Pull out of the data below the stretch of lines bounded by the one containing "Draw the outline of every instance of the **yellow" and the one containing "Draw the outline of every instance of the **grid", both bounds included, unchanged.

────────────────────────────────────────

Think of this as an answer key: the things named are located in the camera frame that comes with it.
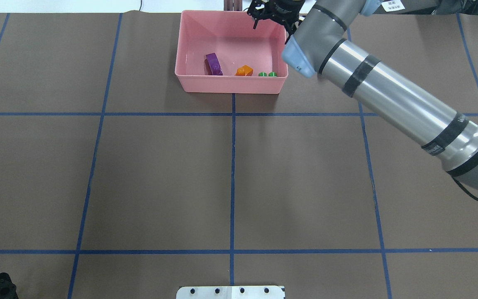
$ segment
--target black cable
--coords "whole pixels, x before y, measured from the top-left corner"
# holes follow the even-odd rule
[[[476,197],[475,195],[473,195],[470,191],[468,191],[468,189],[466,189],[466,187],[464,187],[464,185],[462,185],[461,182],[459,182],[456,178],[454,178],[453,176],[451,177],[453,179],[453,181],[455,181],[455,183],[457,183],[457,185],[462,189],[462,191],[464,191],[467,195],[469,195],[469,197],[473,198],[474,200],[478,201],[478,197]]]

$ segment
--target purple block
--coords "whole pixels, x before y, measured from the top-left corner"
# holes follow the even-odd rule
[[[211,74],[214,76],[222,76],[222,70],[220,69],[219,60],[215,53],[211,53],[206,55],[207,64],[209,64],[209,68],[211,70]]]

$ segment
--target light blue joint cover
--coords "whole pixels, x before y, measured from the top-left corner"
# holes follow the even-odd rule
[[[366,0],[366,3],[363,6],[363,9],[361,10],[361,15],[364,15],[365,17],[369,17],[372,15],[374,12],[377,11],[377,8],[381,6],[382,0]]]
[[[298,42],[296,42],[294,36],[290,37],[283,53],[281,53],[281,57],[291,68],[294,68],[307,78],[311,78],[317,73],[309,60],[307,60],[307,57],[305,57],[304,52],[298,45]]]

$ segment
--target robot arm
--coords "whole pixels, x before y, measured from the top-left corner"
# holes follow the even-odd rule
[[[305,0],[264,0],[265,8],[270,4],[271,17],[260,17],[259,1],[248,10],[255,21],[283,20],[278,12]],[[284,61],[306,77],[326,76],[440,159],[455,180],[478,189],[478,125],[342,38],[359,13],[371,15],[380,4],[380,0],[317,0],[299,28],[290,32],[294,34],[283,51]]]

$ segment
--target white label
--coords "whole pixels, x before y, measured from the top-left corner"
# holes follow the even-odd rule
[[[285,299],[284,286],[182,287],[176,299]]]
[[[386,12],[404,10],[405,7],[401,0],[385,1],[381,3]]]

────────────────────────────────────────

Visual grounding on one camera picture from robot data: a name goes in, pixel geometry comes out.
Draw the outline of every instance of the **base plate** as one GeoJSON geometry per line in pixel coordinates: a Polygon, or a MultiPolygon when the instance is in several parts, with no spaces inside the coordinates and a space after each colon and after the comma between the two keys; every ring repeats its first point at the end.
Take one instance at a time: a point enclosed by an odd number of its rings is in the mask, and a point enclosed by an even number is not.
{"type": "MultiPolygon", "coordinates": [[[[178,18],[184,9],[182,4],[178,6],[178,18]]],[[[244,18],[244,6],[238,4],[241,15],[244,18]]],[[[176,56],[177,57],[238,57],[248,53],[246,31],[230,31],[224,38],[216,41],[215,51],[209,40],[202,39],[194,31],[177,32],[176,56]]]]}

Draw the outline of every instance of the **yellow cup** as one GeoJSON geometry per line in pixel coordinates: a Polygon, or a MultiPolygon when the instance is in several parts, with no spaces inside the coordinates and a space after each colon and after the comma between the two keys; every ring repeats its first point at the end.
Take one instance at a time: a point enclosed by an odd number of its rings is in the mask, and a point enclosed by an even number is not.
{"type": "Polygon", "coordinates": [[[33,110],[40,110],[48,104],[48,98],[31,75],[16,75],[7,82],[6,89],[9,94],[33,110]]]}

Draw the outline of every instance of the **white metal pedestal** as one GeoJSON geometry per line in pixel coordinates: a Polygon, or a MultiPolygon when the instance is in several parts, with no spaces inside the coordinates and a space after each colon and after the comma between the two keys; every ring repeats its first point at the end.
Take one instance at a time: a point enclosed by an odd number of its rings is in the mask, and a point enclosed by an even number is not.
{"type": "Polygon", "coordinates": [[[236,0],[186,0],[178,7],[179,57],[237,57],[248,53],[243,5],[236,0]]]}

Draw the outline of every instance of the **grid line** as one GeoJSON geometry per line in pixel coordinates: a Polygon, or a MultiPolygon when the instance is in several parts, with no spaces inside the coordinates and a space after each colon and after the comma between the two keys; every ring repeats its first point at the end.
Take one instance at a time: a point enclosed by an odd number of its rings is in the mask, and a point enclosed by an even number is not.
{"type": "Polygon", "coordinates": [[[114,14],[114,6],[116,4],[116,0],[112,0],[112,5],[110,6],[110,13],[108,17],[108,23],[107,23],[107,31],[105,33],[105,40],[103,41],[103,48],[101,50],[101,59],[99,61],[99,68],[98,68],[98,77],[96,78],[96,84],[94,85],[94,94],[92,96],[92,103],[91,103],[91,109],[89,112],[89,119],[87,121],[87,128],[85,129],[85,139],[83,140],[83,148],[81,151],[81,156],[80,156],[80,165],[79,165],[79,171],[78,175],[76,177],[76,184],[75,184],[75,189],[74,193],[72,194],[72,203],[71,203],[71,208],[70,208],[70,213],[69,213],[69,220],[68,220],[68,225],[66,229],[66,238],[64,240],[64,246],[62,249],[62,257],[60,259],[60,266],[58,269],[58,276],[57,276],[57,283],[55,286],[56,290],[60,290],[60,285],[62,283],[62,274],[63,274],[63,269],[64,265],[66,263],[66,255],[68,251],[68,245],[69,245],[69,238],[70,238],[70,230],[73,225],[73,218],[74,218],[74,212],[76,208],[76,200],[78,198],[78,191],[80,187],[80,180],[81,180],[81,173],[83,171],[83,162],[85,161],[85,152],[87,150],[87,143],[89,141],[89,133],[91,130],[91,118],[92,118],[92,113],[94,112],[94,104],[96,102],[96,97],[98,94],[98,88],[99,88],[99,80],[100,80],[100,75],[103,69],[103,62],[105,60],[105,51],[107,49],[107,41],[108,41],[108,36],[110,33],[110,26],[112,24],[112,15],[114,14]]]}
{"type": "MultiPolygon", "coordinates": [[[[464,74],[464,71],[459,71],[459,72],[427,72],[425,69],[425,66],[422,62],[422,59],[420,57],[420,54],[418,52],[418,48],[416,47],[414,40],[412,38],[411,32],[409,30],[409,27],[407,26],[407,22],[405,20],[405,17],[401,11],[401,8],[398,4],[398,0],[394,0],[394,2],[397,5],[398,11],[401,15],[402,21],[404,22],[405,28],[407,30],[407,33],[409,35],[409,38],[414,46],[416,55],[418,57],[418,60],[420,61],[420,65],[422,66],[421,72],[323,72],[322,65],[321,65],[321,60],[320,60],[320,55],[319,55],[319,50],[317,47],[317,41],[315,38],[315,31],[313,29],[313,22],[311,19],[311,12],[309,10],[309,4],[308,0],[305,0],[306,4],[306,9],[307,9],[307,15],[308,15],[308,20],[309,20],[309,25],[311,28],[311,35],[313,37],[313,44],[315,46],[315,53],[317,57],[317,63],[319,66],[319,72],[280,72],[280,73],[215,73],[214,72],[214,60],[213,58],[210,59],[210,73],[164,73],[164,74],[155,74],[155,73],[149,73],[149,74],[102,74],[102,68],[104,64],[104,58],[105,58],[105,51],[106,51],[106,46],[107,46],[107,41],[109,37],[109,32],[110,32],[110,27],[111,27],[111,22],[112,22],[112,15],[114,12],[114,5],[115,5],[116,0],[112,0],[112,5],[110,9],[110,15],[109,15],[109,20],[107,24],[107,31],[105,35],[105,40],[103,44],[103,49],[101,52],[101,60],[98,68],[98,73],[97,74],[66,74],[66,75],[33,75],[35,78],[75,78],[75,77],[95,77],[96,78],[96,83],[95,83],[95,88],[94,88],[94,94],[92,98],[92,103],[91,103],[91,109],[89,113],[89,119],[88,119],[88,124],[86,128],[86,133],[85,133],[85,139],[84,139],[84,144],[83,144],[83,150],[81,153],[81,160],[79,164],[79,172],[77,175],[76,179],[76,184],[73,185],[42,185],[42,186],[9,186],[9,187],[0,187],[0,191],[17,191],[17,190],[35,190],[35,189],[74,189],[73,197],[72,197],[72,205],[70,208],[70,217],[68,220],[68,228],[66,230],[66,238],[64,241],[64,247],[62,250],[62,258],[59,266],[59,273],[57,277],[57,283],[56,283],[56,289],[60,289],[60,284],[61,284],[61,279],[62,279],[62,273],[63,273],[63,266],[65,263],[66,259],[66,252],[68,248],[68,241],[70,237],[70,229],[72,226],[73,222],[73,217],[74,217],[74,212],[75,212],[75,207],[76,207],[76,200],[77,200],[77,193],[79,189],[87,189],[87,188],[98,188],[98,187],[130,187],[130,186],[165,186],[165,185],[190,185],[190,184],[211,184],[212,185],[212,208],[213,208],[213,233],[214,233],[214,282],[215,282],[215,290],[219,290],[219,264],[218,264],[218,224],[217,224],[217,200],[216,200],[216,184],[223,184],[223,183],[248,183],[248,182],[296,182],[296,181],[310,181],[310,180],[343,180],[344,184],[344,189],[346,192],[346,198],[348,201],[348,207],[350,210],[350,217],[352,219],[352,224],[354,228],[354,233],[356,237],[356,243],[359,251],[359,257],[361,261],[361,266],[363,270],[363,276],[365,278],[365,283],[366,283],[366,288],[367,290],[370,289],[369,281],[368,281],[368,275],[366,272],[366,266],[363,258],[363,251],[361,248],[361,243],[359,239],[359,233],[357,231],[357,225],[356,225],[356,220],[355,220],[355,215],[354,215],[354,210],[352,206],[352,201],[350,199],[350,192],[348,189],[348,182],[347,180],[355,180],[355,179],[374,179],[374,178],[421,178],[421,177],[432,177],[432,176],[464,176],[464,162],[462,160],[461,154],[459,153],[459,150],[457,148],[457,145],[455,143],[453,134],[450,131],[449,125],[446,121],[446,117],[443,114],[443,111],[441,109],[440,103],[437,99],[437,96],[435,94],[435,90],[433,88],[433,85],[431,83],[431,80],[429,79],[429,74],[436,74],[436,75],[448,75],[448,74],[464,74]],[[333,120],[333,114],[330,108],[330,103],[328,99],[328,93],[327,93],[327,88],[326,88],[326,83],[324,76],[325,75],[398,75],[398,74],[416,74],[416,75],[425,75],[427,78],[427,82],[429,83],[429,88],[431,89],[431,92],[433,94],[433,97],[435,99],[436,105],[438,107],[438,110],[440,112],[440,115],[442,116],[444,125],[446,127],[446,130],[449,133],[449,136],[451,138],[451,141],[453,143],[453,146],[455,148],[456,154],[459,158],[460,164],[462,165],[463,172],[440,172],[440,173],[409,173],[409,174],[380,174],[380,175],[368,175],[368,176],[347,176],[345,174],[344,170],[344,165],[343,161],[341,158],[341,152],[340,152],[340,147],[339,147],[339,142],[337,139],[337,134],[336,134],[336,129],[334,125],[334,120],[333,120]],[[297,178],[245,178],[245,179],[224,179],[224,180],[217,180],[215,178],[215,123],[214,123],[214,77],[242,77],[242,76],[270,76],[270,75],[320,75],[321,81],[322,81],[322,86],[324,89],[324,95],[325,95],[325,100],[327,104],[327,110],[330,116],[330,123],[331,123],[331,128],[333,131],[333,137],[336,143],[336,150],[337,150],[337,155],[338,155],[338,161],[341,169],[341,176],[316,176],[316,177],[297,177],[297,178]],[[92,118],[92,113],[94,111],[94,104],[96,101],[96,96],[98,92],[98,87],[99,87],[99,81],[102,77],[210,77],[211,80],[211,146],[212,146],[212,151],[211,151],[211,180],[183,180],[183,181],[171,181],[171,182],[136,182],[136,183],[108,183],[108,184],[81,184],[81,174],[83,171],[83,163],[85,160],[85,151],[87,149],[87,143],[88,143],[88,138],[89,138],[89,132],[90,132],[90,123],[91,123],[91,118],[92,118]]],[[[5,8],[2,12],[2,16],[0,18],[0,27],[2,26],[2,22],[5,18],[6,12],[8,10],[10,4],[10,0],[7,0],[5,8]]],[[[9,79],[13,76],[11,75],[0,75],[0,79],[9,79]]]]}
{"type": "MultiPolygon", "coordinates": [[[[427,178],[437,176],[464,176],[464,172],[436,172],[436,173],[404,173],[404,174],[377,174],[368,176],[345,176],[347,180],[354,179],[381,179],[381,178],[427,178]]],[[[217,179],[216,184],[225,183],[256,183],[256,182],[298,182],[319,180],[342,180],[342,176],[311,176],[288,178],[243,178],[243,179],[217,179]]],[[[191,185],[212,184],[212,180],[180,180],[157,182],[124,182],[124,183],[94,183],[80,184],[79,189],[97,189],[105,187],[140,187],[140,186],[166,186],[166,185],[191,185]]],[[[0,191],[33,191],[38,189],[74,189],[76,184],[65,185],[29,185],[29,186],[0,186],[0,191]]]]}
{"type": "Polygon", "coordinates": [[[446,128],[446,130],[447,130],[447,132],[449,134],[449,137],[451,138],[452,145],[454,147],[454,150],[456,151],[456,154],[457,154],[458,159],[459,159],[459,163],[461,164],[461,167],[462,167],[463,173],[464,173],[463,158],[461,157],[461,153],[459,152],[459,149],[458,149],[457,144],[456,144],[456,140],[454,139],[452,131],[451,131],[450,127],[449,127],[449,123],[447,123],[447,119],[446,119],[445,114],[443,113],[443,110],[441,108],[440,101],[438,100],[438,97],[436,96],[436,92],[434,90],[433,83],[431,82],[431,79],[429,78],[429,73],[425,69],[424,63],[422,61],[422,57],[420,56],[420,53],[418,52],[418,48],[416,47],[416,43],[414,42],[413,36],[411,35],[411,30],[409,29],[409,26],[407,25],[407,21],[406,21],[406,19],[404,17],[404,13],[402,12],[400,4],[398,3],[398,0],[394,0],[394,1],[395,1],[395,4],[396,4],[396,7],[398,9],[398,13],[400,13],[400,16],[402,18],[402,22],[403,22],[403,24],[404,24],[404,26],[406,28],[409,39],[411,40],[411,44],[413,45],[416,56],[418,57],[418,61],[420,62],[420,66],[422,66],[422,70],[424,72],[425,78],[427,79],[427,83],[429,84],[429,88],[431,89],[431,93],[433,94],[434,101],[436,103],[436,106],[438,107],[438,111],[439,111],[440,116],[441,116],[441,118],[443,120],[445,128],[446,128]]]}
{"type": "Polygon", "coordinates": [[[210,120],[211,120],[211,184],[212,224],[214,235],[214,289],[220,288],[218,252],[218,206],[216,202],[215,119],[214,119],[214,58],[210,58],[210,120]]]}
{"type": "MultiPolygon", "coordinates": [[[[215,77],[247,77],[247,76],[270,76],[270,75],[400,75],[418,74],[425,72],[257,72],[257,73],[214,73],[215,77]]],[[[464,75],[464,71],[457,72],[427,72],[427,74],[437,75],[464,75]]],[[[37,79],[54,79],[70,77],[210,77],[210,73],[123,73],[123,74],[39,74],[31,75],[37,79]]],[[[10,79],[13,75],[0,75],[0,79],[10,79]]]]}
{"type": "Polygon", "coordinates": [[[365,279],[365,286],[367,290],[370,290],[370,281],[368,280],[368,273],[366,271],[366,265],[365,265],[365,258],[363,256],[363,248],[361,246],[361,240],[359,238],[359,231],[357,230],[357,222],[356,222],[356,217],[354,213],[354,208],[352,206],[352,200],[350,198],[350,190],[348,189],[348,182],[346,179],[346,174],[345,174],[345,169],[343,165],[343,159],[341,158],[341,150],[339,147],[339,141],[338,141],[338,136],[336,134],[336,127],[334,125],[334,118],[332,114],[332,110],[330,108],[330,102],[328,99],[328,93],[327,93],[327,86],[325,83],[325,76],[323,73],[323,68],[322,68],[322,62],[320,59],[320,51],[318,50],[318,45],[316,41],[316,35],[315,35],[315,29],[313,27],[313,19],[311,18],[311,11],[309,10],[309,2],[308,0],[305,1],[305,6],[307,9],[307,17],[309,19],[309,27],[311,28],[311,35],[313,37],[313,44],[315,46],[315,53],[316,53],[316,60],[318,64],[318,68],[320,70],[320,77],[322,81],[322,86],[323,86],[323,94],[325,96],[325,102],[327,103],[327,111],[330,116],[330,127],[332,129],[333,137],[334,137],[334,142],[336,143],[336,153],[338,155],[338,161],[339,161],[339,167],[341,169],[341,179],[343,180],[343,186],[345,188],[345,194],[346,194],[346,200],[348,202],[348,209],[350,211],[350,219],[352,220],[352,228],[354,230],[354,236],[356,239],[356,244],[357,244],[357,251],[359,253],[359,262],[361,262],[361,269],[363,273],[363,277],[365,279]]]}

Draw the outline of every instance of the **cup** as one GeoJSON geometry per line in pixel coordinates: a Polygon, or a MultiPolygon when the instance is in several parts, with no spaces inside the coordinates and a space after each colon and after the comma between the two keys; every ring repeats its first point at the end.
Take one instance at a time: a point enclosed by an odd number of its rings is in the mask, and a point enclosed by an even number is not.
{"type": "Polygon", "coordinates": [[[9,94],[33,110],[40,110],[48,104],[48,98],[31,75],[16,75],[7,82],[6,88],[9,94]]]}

────────────────────────────────────────

EXERCISE ANSWER:
Draw the outline of every instance of the **yellow cup** as one GeoJSON geometry per line in pixel coordinates: a Polygon, or a MultiPolygon when the instance is in several parts, with no spaces inside the coordinates and a space after each colon and after the comma between the two keys; every ring repeats its first point at the end.
Take one instance at a time: a point enclosed by an odd number of its rings is in the mask, and a point enclosed by an even number is not.
{"type": "Polygon", "coordinates": [[[33,110],[40,110],[48,104],[48,98],[31,75],[16,75],[7,82],[6,89],[9,94],[33,110]]]}

Draw the outline of every instance of the **white metal pedestal** as one GeoJSON geometry per line in pixel coordinates: a Polygon, or a MultiPolygon when the instance is in several parts, with no spaces inside the coordinates and a space after each colon and after the comma between the two keys; every ring repeats its first point at the end.
Take one instance at a time: a point enclosed by an odd number of its rings is in the mask, and a point enclosed by an even number is not.
{"type": "Polygon", "coordinates": [[[236,0],[186,0],[178,7],[179,57],[237,57],[248,53],[243,5],[236,0]]]}

Draw the outline of every instance of the **grid line** as one GeoJSON geometry per line in pixel coordinates: a Polygon, or a MultiPolygon when the instance is in several parts, with no spaces inside the coordinates and a space after each colon and after the comma between the two keys; every ring repeats its first point at the end.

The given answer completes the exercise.